Spontaneous imbibition in tight porous media with different wettability: Pore-scale simulation

Spontaneous imbibition is significantly influenced by rock wettability, and it has been extensively studied in core-based experiments and numerical simulations owing to its important role in the development of oil/gas reservoir. Due to the fine pore structure and complex wettability of tight sandstone, an in-depth exploration of the effects of wettability on the pore-scale flow physics during spontaneous imbibition is of great value to complement traditional experimental studies and enhance the understanding of microscopic flow mechanisms during the development of tight oil reservoirs. Based on a X-ray computed tomography scanning experiment and a lattice Boltzmann multiphase model, in this work, we systematically investigate the effects of different hydrophilic strengths on the evolution of the imbibition fronts within the micropores and the degree of nonwetting fluid recovery during spontaneous imbibition of tight sandstone.

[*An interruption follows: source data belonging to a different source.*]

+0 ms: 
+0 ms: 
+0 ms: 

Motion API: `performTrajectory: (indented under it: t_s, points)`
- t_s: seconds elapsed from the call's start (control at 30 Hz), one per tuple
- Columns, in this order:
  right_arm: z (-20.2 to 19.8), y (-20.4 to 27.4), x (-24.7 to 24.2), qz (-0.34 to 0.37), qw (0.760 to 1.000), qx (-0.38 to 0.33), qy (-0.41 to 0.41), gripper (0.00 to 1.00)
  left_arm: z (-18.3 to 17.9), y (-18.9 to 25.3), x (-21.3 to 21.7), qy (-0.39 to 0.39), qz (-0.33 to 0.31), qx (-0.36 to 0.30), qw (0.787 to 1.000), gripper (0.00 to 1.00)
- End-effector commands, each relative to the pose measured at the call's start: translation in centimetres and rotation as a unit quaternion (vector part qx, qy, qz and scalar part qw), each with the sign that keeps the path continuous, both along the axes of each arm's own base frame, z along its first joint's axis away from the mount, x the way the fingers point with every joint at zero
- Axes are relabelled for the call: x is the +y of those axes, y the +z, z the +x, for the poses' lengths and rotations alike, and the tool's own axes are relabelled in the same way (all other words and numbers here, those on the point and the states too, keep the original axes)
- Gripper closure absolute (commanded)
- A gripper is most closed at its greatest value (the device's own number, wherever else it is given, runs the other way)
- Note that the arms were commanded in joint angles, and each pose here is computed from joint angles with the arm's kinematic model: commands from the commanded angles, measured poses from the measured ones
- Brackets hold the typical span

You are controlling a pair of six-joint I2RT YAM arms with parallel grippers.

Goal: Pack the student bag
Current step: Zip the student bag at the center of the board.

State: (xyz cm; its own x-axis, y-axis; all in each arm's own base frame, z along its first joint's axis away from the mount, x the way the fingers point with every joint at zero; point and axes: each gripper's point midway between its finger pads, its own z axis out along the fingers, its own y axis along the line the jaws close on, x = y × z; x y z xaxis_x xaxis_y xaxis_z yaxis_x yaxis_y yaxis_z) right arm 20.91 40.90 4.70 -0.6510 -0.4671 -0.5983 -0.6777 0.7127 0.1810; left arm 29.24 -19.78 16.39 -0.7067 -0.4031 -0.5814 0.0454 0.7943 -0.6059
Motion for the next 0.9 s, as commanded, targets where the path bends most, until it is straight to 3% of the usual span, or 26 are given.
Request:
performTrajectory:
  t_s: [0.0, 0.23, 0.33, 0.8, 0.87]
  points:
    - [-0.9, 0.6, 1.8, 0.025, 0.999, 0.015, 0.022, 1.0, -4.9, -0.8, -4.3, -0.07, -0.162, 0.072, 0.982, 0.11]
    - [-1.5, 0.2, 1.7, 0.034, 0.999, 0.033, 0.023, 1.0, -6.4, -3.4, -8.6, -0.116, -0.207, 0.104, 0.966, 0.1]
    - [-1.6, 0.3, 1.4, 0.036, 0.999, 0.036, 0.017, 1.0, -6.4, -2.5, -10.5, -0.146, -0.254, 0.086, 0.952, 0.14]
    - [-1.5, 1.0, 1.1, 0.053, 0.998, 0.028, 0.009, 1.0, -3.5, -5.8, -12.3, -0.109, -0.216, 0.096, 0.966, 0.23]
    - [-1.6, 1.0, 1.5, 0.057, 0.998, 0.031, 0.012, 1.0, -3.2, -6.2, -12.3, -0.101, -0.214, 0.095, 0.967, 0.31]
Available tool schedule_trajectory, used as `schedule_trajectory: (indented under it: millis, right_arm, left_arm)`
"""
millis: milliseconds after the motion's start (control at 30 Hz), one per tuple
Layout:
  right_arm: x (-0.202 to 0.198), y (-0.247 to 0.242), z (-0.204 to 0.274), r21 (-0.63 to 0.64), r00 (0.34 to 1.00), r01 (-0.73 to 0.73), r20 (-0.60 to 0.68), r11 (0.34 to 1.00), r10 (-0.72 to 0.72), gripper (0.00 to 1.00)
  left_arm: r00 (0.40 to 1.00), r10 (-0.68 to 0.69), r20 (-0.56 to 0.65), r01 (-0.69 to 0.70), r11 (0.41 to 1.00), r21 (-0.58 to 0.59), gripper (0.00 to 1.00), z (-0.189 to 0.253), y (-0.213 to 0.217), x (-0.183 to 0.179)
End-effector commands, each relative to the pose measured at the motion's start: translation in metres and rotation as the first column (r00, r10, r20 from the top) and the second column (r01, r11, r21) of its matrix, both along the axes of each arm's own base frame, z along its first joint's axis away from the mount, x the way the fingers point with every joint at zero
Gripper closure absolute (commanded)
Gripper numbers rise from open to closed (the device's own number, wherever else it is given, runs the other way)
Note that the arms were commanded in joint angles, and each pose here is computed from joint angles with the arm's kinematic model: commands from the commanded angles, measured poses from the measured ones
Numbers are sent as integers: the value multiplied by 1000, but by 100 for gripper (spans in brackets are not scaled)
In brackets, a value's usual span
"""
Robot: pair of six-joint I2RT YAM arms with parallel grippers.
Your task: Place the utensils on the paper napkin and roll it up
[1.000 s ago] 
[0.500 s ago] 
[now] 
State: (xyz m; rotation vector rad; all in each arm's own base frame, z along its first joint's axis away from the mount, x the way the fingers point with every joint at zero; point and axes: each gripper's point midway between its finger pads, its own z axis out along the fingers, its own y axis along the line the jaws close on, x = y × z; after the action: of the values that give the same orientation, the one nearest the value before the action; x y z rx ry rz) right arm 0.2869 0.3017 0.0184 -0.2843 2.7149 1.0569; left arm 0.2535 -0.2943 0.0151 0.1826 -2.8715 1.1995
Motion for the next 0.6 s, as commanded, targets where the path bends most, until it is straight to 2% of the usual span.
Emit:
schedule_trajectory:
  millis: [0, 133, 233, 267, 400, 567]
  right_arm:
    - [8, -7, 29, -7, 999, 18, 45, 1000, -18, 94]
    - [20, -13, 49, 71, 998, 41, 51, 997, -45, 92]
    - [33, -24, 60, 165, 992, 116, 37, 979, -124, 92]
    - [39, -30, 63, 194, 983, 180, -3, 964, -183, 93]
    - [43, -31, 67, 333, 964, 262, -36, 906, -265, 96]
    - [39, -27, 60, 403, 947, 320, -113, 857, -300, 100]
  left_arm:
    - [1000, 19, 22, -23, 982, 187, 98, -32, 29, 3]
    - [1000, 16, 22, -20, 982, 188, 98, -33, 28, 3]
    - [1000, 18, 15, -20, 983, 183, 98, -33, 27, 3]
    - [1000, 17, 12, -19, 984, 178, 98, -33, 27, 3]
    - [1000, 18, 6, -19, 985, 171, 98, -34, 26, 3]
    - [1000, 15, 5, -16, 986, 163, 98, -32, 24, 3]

The results show that the wettability significantly affects the morphological characteristics of the imbibition fronts. Under strong hydrophilic conditions, the wetting fluid preferentially invades the pore corner in the form of angular flow. As the contact angle increases, the hysteresis effect at the main terminal interface decreases, and the two-phase interface becomes regular and compact. Wettability also significantly affects the imbibition rate and the nonwetting fluid recovery degree. The smaller the contact angle, the faster the imbibition rate and the higher the recovery degree of nonwetting fluids during the cocurrent spontaneous imbibition. Published under license by AIP Publishing.